Тем не менее Астахов прослушал и закончил курсы, принял участие в экскурсии по Германии, был выведен из состояния плена и даже получил паспорт апатрида, с которым мог свободно передвигаться по Германии. Когда он работал на немецком предприятии, то по тому же регламенту, что и сами немцы, а не по тому бесчеловечному, по которому горбатились в рейхе остарбайтеры. В любой момент его могли отправить в Россию, и он как миленький поехал бы, а в том, что этого не произошло, нет ни малейшей его заслуги. И если уж он именно к отправке в Россию и стремился — чтобы сдаться своим, то зачем было делать такой крюк и на корню исключать такую возможность побегом через Боденское озеро?
Мемуарист отдает себе ясный отчет в объективной шаткости такой позиции: это, думается, и явилось главной причиной того, что очень скоро Астахов не просто смирился с вынесенным ему в 1946 году приговором, но и нашел его справедливым.
Но огромная его заслуга — его, если хотите, подвиг — честный и совестливый показ перипетий этой внутренней борьбы. Тот судебный процесс, на отсутствие которого он не раз по ходу сидения в подольском СМЕРШе пенял, на самом-то деле состоялся — но внутри него самого, в его душе. Процесс «Астахов против Астахова». И Астахов-коллаборант вчистую проиграл этот процесс; оба его главных аргумента — и наивное незнание того, куда и зачем его вербуют, и несовершение впрямую ничего враждебного или даже предосудительного против советской власти — оказались в процессе «состязания сторон» неубедительными и не перевешивающими аргументов «противной» стороны.
3.
Другой частью воспоминаний, на которой хочется отдельно остановиться, является участие Петра Петровича Астахова и его друзей в репатриационной деятельности в Швейцарии и Лихтенштейне. Эта проблема уже описывалась в литературе[40], но сведения, сообщаемые П. Астаховым, проливают на нее совершенно новый и интересный свет и толкают на дальнейшие исследования.

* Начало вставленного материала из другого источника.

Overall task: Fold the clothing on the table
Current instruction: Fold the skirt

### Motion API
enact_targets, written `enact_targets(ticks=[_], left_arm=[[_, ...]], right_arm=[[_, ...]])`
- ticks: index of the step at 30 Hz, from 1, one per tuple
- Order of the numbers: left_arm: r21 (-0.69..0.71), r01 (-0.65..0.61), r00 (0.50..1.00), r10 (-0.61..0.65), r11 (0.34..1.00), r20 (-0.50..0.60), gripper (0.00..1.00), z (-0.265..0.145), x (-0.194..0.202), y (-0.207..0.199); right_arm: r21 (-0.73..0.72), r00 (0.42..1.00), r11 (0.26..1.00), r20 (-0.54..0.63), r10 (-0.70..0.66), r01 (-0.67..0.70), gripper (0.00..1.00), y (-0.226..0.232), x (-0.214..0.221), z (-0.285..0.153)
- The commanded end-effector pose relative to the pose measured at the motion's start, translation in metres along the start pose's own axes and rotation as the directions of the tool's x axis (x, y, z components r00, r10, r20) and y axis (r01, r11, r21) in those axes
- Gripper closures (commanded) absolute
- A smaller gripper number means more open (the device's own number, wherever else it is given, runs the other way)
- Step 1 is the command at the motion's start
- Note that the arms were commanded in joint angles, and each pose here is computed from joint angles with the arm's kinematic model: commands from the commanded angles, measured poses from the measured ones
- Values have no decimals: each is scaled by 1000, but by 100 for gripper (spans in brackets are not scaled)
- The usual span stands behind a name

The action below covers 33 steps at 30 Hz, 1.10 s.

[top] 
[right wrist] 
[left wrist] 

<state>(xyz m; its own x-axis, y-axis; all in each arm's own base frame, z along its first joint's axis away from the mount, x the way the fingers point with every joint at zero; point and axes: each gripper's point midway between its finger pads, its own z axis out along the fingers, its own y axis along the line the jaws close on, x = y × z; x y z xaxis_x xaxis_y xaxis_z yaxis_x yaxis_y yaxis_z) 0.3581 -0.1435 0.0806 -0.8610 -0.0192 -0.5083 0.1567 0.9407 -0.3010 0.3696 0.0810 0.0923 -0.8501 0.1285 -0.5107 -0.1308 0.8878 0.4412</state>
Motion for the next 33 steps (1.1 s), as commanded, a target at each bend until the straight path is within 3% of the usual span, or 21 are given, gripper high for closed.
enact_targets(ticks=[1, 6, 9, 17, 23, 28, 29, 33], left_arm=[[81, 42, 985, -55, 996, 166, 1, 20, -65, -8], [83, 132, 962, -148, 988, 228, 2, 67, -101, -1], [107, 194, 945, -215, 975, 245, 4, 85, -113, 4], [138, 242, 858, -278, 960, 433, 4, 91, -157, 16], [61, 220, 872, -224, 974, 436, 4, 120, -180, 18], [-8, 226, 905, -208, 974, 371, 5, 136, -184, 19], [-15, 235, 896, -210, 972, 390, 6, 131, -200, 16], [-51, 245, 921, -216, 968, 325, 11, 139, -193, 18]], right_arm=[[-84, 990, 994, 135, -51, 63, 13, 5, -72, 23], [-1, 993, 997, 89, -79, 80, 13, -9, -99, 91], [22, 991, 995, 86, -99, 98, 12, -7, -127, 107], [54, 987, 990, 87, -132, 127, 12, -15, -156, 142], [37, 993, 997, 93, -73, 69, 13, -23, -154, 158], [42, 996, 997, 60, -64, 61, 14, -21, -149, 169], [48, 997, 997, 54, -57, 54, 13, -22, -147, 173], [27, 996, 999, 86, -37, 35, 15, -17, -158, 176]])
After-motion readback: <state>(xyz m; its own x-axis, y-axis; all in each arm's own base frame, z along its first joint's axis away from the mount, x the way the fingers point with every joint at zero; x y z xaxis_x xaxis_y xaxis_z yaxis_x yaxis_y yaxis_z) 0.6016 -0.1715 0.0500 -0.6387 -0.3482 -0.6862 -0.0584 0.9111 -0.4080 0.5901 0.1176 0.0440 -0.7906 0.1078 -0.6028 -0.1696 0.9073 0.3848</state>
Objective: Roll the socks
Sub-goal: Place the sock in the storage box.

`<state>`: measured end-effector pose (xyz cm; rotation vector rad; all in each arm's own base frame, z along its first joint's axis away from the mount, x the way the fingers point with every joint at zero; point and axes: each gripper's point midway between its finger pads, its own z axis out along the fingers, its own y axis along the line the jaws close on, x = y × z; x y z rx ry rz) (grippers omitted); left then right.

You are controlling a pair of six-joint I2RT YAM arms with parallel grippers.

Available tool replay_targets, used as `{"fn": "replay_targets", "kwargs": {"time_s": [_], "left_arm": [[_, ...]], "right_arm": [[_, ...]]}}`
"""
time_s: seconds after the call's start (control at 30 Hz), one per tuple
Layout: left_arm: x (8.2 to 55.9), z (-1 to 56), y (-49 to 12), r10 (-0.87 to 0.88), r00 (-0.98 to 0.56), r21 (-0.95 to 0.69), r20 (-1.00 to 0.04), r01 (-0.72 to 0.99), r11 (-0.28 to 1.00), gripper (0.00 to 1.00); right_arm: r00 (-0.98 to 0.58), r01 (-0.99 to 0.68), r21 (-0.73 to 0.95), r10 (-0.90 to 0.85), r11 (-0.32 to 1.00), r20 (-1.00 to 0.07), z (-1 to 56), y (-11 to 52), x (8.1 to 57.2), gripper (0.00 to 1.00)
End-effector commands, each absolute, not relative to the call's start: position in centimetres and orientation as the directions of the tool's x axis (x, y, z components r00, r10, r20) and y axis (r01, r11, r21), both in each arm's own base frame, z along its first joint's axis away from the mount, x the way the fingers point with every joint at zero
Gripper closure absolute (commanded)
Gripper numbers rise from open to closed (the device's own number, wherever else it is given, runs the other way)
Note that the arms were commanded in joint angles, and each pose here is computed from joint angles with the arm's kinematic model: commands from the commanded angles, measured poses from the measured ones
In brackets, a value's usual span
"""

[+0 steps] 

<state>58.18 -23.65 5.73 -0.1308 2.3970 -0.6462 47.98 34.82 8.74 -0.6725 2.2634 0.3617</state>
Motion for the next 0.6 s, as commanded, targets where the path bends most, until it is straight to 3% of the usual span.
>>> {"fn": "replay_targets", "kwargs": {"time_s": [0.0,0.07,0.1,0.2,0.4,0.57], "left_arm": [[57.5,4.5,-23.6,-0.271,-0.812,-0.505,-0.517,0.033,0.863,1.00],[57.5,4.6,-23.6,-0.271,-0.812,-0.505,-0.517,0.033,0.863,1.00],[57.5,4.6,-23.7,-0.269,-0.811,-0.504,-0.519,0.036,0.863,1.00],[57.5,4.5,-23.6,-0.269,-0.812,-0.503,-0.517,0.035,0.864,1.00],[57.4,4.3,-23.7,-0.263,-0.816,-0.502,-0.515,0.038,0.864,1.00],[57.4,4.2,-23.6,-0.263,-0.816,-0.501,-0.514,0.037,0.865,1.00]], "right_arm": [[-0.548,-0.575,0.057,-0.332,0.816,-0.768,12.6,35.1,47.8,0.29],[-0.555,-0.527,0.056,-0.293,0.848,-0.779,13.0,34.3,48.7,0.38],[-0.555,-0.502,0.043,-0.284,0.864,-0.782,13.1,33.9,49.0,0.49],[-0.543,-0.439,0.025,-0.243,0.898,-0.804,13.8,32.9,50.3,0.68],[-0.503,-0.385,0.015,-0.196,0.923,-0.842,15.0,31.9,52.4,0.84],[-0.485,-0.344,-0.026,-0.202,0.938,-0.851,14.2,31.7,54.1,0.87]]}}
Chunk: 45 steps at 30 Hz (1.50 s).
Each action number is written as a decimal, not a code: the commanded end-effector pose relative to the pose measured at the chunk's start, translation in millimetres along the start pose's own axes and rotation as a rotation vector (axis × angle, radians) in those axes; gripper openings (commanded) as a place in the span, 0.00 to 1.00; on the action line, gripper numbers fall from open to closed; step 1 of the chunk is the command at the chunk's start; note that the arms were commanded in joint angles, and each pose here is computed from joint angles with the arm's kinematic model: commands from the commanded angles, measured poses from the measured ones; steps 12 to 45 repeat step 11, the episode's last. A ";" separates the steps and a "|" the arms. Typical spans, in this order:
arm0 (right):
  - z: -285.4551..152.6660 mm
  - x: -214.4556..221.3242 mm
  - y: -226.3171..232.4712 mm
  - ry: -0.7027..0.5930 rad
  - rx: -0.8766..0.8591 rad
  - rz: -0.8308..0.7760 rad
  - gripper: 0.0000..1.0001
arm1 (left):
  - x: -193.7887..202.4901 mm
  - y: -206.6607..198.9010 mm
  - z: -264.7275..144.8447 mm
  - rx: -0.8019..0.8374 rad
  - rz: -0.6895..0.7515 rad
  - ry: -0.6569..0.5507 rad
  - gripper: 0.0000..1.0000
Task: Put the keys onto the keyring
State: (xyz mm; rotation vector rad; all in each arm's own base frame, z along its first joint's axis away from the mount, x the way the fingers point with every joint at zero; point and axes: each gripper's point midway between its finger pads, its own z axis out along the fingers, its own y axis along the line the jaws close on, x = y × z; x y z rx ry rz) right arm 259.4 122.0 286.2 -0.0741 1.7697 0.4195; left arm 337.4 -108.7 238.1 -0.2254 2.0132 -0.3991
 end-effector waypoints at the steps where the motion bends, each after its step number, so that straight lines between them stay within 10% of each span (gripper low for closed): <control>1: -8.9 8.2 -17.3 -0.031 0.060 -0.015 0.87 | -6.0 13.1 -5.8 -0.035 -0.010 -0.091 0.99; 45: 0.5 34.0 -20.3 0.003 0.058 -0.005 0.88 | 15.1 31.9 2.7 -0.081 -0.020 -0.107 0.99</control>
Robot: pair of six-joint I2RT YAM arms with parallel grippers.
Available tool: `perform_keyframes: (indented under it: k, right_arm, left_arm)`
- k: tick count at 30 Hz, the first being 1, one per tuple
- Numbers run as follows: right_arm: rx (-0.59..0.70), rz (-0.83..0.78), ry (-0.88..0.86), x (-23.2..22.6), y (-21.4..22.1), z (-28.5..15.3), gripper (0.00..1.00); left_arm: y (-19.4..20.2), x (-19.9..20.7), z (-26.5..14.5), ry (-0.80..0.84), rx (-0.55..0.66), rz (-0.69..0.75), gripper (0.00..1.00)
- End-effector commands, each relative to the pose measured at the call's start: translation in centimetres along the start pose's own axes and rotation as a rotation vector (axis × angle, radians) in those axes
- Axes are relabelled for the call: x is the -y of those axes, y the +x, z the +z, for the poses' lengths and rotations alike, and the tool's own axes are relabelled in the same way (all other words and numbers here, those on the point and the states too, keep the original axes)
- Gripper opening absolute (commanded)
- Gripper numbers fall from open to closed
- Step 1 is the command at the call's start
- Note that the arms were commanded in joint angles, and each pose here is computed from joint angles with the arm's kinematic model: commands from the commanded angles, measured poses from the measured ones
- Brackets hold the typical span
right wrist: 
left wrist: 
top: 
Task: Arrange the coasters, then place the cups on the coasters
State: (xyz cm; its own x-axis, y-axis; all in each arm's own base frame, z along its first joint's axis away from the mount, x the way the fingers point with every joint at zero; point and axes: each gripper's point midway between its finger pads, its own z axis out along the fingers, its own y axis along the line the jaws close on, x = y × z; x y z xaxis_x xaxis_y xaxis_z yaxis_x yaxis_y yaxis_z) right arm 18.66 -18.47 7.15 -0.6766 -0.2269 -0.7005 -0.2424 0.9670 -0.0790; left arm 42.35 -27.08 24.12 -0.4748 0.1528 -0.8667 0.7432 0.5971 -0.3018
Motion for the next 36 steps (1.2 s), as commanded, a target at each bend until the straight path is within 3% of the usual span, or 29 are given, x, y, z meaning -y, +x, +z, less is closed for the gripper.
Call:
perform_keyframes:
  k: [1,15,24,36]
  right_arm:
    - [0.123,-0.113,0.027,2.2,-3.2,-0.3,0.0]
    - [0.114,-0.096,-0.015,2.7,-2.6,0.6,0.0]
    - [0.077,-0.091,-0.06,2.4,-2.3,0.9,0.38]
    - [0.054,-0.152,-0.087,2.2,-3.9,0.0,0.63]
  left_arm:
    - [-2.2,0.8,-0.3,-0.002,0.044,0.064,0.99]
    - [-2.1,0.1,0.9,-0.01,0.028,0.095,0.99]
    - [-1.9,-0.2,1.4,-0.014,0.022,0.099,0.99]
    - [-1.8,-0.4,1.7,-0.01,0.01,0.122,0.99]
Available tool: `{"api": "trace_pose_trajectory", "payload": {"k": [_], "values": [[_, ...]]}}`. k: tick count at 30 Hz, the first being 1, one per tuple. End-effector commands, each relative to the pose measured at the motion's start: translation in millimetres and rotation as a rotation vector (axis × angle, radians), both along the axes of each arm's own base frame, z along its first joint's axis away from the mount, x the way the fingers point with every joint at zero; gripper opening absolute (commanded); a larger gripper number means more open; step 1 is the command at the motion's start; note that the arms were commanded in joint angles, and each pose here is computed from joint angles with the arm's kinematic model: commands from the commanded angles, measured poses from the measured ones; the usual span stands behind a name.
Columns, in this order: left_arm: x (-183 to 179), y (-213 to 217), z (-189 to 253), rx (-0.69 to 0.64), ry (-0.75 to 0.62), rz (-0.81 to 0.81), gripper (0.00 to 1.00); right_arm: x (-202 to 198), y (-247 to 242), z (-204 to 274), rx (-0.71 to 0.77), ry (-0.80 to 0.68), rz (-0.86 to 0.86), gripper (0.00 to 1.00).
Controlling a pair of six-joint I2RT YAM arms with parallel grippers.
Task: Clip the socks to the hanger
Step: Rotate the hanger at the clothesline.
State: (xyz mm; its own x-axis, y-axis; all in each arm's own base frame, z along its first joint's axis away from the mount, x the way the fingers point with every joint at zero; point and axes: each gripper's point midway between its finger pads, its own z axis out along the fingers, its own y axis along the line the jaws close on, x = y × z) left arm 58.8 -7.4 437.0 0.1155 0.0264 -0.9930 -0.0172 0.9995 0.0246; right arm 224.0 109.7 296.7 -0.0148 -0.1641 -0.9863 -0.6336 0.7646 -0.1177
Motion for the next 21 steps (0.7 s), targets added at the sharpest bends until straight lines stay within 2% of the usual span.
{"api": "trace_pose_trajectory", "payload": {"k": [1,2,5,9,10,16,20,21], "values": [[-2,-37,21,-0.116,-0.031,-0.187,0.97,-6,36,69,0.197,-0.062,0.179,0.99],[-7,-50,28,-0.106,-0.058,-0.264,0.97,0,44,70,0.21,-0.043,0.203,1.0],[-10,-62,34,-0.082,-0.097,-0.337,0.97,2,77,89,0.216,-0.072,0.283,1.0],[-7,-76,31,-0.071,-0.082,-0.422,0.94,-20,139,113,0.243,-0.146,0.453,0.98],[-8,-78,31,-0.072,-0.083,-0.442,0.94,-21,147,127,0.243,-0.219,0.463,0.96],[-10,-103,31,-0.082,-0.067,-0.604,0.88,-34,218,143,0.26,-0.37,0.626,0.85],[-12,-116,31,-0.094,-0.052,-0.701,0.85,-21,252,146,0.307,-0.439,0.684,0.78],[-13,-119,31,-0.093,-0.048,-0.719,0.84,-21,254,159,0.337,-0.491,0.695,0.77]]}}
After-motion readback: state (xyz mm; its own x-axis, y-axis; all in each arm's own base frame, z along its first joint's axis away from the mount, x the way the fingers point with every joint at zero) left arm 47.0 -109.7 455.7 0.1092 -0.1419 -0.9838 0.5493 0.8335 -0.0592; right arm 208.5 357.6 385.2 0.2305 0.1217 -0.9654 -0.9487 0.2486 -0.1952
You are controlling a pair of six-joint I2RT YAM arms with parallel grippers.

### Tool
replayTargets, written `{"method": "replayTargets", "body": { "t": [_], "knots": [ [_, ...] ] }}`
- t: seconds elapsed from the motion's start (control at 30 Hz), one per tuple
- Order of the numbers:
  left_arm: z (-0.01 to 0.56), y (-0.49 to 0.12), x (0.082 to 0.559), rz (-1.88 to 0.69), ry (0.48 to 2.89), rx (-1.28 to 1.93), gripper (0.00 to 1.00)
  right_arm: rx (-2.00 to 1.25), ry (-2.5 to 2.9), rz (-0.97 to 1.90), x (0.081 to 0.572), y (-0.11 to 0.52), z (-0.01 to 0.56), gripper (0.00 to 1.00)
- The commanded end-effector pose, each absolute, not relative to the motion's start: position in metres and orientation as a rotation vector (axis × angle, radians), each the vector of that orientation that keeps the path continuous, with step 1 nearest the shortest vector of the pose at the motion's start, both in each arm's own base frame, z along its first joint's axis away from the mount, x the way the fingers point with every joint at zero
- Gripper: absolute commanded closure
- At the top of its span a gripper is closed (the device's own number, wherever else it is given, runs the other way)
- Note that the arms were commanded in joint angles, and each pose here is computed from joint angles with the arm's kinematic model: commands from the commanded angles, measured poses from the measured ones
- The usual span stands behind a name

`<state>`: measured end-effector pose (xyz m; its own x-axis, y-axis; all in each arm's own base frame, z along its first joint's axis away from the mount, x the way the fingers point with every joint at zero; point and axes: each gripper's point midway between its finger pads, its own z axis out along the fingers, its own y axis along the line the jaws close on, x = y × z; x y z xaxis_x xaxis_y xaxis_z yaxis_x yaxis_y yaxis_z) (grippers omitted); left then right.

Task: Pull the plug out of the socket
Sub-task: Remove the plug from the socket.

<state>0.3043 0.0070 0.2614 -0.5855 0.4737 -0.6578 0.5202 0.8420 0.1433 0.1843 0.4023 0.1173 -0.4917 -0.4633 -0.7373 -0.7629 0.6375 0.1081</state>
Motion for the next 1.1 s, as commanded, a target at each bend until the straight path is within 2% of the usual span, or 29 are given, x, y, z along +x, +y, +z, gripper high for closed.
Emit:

Прежде всего это касается начала процесса репатриации из Швейцарии. В военные годы сюда, как на спасительный остров, устремились десятки и сотни тысяч[41] ищущих убежища, в том числе беглых военнопленных — англичан, югославов, итальянцев, поляков, русских. До июля 1942 г. советским гражданам, бежавшим в Швейцарию, убежище не предоставлялось, а самих их скорее всего возвращали в страну, с чьей территории они бежали. Позднее практика несколько изменилась: во всяком случае в октябре 1943 г. в Швейцарии было 184, а в октябре 1944 г. — 820 советских интернированных (их подавляющее большинство репатриировалось в начале 1945 г. через французскую границу). Из этих данных, сообщенных мне профессором П. Хубером из Женевы, было неясно, кто именно осуществлял эту репатриацию.
Но они находят косвенное подтверждение в воспоминаниях П. П. Астахова, фактически утверждающего, что репатриация советских граждан из Швейцарии была инициирована Г. Л. Круповичем и санкционирована швейцарским Комиссариатом по делам интернированных в Берне и советским послом в Париже Богомоловым (с 1918 г. СССР и Швейцария не имели дипломатических отношений).
К концу войны число иностранцев-беженцев из Германии резко возросло. В двух десятках швейцарских лагерей для интернированных накопилось не менее 53 тыс. чел., в том числе около 10,6 тыс. советских граждан[42]. Крупович, привлекший к своим усилиям и П. Иванова, начал объезжать лагеря для интернированных: эту деятельность можно датировать, самое раннее, апрелем 1945 г.
Но до конца июля у Круповича все равно не было «конкуренции». Лишь 27 июля 1945 г. в Берн приехала советская репатриационная миссия в составе генерал-майора А. И. Вихорева, полковника Новикова, полковника Ловчева[43] и майора Федорова, разместившаяся, по сообщению П. Астахова, в новой части города, в здании гимназии, где для ее нужд были освобождены несколько классов. Здание находилось под круглосуточной охраной швейцарских солдат, вход в миссию посторонним был воспрещен.
Сюда-то устроил Крупович и самого Астахова — переводчиком. В качестве начальника штаба миссии и лица, к которому Астахов обратился с чистосердечным признанием о своем пребывании в Вустрау, он называет полковника Алмазова, а в качестве представителей миссии в Лихтенштейне, с которыми ему пришлось позднее работать около трех месяцев, — полковника Владимира Ивановича Хоминского и майора Смиренина (по-видимому, именно их лица запечатлел фотограф на снимках из Лихтенштейнского княжеского архива в Вадуце). Помнит он и шофера миссии Франца Бюлера, и переводчика с княжеской стороны Эдуарда Александровича Фальц-Фейна.